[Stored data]
-- Opening Marker --

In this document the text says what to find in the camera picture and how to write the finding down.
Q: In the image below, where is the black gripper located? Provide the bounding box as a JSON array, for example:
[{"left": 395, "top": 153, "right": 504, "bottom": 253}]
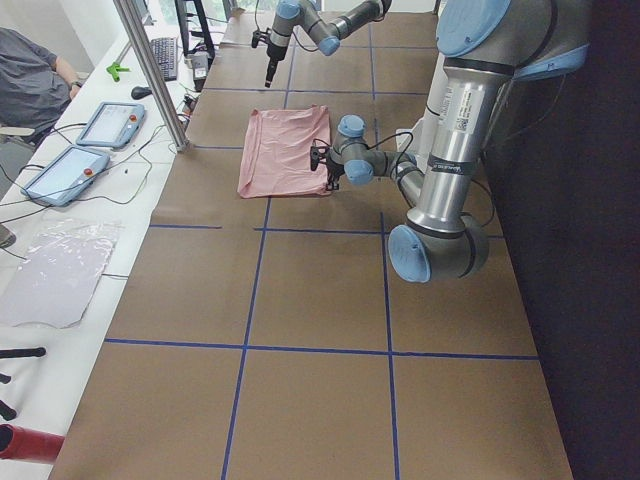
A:
[
  {"left": 309, "top": 140, "right": 341, "bottom": 191},
  {"left": 251, "top": 29, "right": 286, "bottom": 88}
]

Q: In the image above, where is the pink Snoopy t-shirt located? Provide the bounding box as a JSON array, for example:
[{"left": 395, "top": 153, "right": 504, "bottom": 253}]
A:
[{"left": 237, "top": 105, "right": 330, "bottom": 199}]

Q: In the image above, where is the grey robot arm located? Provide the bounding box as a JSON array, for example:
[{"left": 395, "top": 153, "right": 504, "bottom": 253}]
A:
[
  {"left": 251, "top": 0, "right": 391, "bottom": 88},
  {"left": 310, "top": 1, "right": 592, "bottom": 283}
]

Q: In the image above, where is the black keyboard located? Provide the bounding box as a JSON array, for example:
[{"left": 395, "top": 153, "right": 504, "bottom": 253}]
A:
[{"left": 149, "top": 37, "right": 178, "bottom": 81}]

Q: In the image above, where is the black computer mouse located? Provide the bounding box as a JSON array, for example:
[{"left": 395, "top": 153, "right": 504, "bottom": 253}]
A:
[{"left": 130, "top": 86, "right": 152, "bottom": 100}]

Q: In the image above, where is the green plastic clamp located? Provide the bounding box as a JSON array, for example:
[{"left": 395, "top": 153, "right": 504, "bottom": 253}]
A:
[{"left": 106, "top": 62, "right": 130, "bottom": 82}]

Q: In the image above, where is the blue teach pendant far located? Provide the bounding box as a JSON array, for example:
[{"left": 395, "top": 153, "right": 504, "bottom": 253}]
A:
[{"left": 76, "top": 102, "right": 146, "bottom": 149}]

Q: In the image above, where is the blue teach pendant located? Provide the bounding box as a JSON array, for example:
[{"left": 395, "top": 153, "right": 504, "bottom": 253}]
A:
[
  {"left": 21, "top": 145, "right": 110, "bottom": 207},
  {"left": 76, "top": 102, "right": 146, "bottom": 149}
]

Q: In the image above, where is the blue tape line lengthwise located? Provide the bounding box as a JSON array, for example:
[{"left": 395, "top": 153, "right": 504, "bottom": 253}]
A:
[{"left": 220, "top": 197, "right": 272, "bottom": 480}]

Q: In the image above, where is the blue tape line crosswise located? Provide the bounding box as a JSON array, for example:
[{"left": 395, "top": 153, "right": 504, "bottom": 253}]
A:
[{"left": 104, "top": 338, "right": 539, "bottom": 361}]

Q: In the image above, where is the blue teach pendant near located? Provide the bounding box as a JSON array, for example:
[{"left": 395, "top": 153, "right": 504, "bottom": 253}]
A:
[{"left": 21, "top": 145, "right": 110, "bottom": 207}]

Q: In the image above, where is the seated person grey shirt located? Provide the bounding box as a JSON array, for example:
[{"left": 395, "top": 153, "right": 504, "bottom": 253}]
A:
[{"left": 1, "top": 28, "right": 83, "bottom": 145}]

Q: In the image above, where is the clear plastic bag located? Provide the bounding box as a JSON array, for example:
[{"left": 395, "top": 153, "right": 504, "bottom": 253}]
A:
[{"left": 1, "top": 218, "right": 123, "bottom": 329}]

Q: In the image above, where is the black tripod leg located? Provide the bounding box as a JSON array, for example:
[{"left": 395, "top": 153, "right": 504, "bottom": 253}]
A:
[{"left": 0, "top": 347, "right": 46, "bottom": 359}]

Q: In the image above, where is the red cylinder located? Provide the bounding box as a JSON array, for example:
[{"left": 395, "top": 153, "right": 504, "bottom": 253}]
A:
[{"left": 1, "top": 424, "right": 65, "bottom": 464}]

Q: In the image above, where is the aluminium frame post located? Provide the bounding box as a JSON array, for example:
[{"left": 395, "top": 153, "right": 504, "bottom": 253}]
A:
[{"left": 113, "top": 0, "right": 189, "bottom": 152}]

-- Closing Marker --

Copy each line of the entries that includes the word "black".

**EXERCISE RESULT:**
Q: In the image below, where is the black gripper located? Provide the bounding box as a JSON array, for example:
Q: In the image above, where is the black keyboard located? Provide the bounding box as a JSON array, for example:
Q: In the image above, where is the black computer mouse located? Provide the bounding box as a JSON array, for example:
Q: In the image above, where is the black tripod leg located? Provide the bounding box as a JSON array, for example:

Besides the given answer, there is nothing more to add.